=== Provided data ===

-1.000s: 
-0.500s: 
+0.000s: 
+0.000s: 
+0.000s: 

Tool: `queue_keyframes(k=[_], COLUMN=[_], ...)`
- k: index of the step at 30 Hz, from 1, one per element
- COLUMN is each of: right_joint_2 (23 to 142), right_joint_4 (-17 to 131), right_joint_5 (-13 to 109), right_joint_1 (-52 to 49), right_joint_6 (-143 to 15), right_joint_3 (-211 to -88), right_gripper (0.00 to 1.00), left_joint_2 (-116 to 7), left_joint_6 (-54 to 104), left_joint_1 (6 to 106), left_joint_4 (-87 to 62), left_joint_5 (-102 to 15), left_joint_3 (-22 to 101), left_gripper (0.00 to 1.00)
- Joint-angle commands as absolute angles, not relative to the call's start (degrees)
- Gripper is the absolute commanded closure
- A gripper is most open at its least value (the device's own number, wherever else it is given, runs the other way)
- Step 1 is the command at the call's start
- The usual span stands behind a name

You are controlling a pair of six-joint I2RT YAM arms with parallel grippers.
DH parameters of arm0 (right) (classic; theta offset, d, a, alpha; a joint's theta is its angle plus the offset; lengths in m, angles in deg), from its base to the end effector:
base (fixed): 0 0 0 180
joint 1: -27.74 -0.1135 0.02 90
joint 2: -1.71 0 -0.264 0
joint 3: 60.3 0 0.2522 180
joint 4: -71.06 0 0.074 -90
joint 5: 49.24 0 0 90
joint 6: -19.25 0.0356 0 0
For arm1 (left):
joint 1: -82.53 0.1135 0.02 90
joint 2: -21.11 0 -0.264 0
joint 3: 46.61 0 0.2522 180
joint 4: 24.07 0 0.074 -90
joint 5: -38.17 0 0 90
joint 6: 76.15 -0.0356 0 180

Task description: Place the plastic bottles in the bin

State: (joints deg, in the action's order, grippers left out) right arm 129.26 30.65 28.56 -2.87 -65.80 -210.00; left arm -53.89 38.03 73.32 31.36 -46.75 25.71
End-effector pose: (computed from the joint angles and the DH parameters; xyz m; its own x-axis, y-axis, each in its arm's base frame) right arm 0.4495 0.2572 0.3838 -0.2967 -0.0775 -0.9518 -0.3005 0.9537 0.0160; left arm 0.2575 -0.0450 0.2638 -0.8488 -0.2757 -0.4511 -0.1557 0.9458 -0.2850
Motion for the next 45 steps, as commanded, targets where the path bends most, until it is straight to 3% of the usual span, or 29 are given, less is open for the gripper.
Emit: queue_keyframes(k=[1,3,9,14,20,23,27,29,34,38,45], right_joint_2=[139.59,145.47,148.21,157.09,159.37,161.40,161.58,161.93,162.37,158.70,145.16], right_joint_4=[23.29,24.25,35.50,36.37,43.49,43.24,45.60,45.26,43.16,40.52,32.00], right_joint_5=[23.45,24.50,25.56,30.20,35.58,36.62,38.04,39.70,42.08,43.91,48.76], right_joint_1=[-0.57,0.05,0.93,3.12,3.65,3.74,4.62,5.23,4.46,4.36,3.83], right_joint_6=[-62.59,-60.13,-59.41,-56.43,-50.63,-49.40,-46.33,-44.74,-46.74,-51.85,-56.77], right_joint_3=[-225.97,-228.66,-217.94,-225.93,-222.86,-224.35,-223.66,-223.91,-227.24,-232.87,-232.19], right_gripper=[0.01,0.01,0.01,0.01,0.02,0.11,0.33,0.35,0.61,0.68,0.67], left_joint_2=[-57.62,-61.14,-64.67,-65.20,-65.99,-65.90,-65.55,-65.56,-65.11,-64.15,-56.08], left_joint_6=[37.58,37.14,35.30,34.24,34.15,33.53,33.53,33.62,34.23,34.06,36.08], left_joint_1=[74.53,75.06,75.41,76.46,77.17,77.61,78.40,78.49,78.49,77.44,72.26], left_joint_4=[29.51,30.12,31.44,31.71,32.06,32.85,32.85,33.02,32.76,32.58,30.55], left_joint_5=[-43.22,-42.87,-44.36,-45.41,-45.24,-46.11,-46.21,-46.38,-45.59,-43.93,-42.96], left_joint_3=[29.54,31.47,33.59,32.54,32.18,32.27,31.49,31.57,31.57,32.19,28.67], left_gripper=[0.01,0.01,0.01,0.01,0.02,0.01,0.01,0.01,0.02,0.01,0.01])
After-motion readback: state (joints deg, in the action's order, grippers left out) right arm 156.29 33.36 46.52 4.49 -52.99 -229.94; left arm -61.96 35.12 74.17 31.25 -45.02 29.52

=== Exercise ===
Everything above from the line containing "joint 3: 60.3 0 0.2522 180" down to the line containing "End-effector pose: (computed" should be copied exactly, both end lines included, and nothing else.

=== The answer ===
joint 3: 60.3 0 0.2522 180
joint 4: -71.06 0 0.074 -90
joint 5: 49.24 0 0 90
joint 6: -19.25 0.0356 0 0
For arm1 (left):
joint 1: -82.53 0.1135 0.02 90
joint 2: -21.11 0 -0.264 0
joint 3: 46.61 0 0.2522 180
joint 4: 24.07 0 0.074 -90
joint 5: -38.17 0 0 90
joint 6: 76.15 -0.0356 0 180

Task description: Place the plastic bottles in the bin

State: (joints deg, in the action's order, grippers left out) right arm 129.26 30.65 28.56 -2.87 -65.80 -210.00; left arm -53.89 38.03 73.32 31.36 -46.75 25.71
End-effector pose: (computed from the joint angles and the DH parameters; xyz m; its own x-axis, y-axis, each in its arm's base frame) right arm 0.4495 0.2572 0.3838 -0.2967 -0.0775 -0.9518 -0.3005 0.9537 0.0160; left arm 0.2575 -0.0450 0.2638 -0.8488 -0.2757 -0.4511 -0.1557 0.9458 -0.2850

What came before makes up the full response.